** DATASET EXCERPTS follows **

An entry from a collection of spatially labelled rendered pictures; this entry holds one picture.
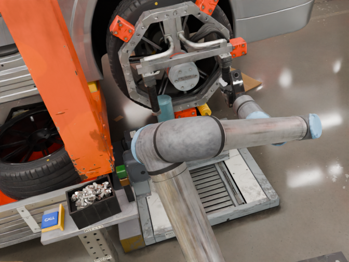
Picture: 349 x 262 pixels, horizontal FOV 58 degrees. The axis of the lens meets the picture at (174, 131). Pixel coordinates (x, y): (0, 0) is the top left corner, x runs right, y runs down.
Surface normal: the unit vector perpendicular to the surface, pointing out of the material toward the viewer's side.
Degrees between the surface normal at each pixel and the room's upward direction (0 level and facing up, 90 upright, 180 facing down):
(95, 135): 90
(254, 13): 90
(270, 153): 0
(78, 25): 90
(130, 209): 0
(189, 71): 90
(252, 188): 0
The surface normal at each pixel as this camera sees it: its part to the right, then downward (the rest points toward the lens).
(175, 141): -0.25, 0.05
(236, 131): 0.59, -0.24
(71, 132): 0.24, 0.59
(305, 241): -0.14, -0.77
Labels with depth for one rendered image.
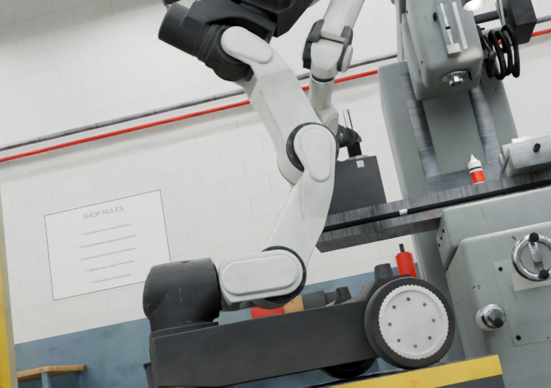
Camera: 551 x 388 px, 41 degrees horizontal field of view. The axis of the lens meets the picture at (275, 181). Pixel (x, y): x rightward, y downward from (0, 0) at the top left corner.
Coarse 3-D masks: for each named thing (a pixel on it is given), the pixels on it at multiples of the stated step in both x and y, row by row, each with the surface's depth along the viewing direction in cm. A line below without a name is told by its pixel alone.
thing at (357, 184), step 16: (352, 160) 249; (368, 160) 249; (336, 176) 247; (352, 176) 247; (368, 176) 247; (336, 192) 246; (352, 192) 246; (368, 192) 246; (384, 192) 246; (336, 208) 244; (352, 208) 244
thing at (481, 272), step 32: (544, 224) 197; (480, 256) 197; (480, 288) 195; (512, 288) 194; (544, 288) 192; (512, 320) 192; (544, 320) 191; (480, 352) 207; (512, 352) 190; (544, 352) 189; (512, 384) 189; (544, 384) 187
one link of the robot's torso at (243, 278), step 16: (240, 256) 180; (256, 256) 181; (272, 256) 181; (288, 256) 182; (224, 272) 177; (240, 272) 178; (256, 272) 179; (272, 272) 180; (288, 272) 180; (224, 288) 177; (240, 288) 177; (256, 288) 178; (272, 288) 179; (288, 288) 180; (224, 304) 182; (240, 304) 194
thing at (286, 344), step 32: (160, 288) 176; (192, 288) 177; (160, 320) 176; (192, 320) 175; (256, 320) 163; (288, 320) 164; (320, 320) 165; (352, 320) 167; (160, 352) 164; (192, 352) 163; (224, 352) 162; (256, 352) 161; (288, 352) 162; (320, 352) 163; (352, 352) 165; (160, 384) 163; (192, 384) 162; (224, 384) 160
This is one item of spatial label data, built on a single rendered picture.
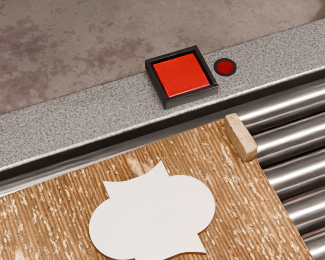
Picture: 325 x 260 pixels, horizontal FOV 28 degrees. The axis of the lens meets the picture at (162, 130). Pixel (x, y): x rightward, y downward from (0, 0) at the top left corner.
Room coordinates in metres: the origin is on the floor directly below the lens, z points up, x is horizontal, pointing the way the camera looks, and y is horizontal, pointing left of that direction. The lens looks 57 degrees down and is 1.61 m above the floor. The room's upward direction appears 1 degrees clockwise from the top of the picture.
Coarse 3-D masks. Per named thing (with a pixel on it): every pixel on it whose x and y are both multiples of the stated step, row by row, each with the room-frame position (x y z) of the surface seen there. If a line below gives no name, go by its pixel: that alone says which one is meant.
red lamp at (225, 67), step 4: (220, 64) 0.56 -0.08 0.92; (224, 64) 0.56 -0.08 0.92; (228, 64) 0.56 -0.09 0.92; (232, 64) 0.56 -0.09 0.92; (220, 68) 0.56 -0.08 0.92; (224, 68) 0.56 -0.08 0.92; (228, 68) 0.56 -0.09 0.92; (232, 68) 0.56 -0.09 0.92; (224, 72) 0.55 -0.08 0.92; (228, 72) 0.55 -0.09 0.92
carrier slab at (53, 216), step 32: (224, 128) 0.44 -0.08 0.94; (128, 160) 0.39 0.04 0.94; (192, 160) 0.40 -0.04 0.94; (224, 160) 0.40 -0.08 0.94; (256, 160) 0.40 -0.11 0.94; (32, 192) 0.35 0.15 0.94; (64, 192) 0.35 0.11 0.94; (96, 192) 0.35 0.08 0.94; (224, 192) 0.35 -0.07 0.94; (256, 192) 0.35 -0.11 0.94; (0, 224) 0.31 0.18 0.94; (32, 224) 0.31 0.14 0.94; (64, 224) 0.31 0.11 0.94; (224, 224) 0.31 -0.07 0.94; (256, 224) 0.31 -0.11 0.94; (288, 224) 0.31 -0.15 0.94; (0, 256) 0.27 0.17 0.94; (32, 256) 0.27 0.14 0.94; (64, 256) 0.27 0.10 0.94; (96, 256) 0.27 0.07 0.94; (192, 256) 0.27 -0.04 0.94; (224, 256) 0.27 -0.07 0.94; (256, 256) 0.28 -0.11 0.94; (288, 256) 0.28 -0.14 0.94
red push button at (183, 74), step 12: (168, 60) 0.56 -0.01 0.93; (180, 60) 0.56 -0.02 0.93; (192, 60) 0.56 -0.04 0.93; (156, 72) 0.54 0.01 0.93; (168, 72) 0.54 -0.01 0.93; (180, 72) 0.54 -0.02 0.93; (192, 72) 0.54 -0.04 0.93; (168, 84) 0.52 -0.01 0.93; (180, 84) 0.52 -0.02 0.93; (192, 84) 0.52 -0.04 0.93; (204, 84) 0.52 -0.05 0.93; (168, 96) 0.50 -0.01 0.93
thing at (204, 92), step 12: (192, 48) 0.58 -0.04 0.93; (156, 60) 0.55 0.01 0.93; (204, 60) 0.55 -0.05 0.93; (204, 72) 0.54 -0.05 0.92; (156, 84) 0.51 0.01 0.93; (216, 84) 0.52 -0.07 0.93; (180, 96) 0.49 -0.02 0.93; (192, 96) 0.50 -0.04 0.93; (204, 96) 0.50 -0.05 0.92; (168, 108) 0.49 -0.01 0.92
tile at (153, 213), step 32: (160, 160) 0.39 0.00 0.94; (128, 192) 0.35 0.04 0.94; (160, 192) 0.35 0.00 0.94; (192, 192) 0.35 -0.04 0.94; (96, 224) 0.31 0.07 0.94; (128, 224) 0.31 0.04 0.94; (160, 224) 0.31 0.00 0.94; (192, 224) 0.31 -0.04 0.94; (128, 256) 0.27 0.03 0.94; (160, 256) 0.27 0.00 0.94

** End of DATASET EXCERPTS **

PROBLEM DESCRIPTION:
Retype only the lines above from the one with "(236, 131): 0.59, -0.24" through the one with "Coarse 3-D masks: for", exactly and with both ends. Images stay out.

RESULT OF THIS TASK:
(236, 131): 0.59, -0.24
(71, 132): 0.24, 0.59
(305, 241): -0.14, -0.77
Labels with depth for one rendered image.
Camera: 551 x 388 px, 41 degrees horizontal field of view. The axis of the lens meets the picture at (275, 181). Pixel (x, y): x rightward, y downward from (0, 0) at the top left corner.
Coarse 3-D masks: for each named thing (a pixel on it is given), the pixels on it at multiples of the stated step in both x and y, row by row, each with the surface's depth along the viewing direction in cm. A line below without a name is told by its pixel alone.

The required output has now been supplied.